Task objective:
Type out the listing again, exactly, with every line included.
#####
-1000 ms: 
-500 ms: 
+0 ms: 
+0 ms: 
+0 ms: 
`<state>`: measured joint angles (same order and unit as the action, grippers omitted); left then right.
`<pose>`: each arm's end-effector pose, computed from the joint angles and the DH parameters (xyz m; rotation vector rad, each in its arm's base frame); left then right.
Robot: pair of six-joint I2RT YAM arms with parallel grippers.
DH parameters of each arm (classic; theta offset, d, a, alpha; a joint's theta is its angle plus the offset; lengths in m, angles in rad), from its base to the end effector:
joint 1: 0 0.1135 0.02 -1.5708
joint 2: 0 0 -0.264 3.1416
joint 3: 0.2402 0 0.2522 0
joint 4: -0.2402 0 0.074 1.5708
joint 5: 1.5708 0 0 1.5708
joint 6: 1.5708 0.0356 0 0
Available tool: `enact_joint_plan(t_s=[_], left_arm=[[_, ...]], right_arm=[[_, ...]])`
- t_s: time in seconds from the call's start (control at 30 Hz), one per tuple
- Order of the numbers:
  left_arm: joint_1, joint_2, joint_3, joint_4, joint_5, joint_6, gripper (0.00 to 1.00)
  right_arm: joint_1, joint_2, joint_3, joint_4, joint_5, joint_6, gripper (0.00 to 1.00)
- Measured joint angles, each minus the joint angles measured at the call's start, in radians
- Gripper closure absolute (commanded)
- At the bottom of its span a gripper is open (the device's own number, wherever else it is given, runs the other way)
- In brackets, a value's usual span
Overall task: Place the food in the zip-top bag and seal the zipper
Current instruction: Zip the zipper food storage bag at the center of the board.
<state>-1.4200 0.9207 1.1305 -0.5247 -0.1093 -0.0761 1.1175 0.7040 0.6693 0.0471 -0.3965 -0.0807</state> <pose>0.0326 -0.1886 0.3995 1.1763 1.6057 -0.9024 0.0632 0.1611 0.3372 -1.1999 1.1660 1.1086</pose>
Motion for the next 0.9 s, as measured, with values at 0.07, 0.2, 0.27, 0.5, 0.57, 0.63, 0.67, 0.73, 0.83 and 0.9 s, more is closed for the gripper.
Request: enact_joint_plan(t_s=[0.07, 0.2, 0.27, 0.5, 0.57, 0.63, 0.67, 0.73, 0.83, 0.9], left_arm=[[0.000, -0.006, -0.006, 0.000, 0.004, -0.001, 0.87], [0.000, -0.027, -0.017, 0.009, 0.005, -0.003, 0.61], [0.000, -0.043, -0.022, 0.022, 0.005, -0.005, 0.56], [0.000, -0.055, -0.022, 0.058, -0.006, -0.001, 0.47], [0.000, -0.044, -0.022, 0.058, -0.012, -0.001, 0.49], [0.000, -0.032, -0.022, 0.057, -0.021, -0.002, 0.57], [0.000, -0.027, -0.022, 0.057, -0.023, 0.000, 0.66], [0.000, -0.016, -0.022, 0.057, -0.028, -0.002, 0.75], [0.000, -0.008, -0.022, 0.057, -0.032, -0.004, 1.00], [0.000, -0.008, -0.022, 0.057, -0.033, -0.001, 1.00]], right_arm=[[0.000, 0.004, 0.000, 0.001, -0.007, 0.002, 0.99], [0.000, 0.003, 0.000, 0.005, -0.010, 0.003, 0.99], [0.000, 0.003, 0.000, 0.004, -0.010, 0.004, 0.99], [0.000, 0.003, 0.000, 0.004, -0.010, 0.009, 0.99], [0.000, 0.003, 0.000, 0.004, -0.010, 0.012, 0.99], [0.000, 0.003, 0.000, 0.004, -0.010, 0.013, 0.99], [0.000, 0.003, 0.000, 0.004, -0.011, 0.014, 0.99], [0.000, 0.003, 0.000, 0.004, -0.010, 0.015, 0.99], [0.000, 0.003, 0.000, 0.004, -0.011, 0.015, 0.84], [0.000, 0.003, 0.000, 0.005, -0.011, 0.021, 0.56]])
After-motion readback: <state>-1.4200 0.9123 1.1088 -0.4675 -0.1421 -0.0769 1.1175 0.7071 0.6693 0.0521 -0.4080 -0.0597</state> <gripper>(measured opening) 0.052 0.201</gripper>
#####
Written response:
-1000 ms: 
-500 ms: 
+0 ms: 
+0 ms: 
+0 ms: 
`<state>`: measured joint angles (same order and unit as the action, grippers omitted); left then right.
`<pose>`: each arm's end-effector pose, computed from the joint angles and the DH parameters (xyz m; rotation vector rad, each in its arm's base frame); left then right.
Robot: pair of six-joint I2RT YAM arms with parallel grippers.
DH parameters of each arm (classic; theta offset, d, a, alpha; a joint's theta is its angle plus the offset; lengths in m, angles in rad), from its base to the end effector:
joint 1: 0 0.1135 0.02 -1.5708
joint 2: 0 0 -0.264 3.1416
joint 3: 0.2402 0 0.2522 0
joint 4: -0.2402 0 0.074 1.5708
joint 5: 1.5708 0 0 1.5708
joint 6: 1.5708 0.0356 0 0
Available tool: `enact_joint_plan(t_s=[_], left_arm=[[_, ...]], right_arm=[[_, ...]])`
- t_s: time in seconds from the call's start (control at 30 Hz), one per tuple
- Order of the numbers:
  left_arm: joint_1, joint_2, joint_3, joint_4, joint_5, joint_6, gripper (0.00 to 1.00)
  right_arm: joint_1, joint_2, joint_3, joint_4, joint_5, joint_6, gripper (0.00 to 1.00)
- Measured joint angles, each minus the joint angles measured at the call's start, in radians
- Gripper closure absolute (commanded)
- At the bottom of its span a gripper is open (the device's own number, wherever else it is given, runs the other way)
- In brackets, a value's usual span
Overall task: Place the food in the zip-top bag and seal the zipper
Current instruction: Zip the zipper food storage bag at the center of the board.
<state>-1.4200 0.9207 1.1305 -0.5247 -0.1093 -0.0761 1.1175 0.7040 0.6693 0.0471 -0.3965 -0.0807</state> <pose>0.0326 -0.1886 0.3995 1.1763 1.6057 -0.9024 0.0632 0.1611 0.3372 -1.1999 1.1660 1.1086</pose>
Motion for the next 0.9 s, as measured, with values at 0.07, 0.2, 0.27, 0.5, 0.57, 0.63, 0.67, 0.73, 0.83 and 0.9 s, more is closed for the gripper.
Request: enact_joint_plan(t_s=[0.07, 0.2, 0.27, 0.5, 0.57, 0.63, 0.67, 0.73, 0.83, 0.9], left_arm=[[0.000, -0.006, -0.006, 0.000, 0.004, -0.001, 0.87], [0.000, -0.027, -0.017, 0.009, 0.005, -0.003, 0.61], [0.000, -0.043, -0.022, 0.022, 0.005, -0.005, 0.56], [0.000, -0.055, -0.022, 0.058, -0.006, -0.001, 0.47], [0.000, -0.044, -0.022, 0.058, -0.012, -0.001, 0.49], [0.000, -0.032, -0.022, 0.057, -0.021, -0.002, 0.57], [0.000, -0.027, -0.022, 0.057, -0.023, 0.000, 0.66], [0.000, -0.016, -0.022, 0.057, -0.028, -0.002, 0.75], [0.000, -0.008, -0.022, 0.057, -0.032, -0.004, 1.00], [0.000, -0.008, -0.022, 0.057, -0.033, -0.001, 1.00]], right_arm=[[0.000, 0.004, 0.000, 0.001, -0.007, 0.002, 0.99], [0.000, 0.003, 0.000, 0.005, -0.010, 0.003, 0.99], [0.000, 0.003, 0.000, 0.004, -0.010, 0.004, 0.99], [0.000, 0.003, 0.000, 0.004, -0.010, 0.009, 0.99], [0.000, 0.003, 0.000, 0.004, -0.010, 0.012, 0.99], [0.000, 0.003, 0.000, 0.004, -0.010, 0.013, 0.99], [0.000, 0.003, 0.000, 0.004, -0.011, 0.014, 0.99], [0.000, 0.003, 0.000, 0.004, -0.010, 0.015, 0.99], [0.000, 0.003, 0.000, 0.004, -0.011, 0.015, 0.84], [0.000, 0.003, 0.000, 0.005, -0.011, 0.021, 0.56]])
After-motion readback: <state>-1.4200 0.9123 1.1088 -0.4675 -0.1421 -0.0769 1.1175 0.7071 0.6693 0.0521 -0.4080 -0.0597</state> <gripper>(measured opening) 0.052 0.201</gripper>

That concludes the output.